Stored dataset items:
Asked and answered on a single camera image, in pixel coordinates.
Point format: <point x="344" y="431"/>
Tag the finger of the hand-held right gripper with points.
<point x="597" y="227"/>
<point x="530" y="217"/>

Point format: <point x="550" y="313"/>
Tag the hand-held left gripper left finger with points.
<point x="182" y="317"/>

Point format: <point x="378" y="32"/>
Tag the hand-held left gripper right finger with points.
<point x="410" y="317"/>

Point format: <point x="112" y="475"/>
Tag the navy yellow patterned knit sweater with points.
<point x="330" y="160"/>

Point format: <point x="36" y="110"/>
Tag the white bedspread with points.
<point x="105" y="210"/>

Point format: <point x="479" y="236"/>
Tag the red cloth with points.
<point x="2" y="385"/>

[TASK DETAILS]
Give again only the lines starting at the one that contains "Tag the hand-held left gripper left" and running to the end of the data.

[RESULT OF THIS EXERCISE]
Tag the hand-held left gripper left finger with points.
<point x="182" y="317"/>

Point format: <point x="378" y="32"/>
Tag the hand-held left gripper right finger with points.
<point x="410" y="317"/>

Point format: <point x="112" y="475"/>
Tag the navy yellow patterned knit sweater with points.
<point x="330" y="160"/>

Point format: <point x="36" y="110"/>
Tag the white bedspread with points.
<point x="105" y="210"/>

Point format: <point x="479" y="236"/>
Tag the red cloth with points.
<point x="2" y="385"/>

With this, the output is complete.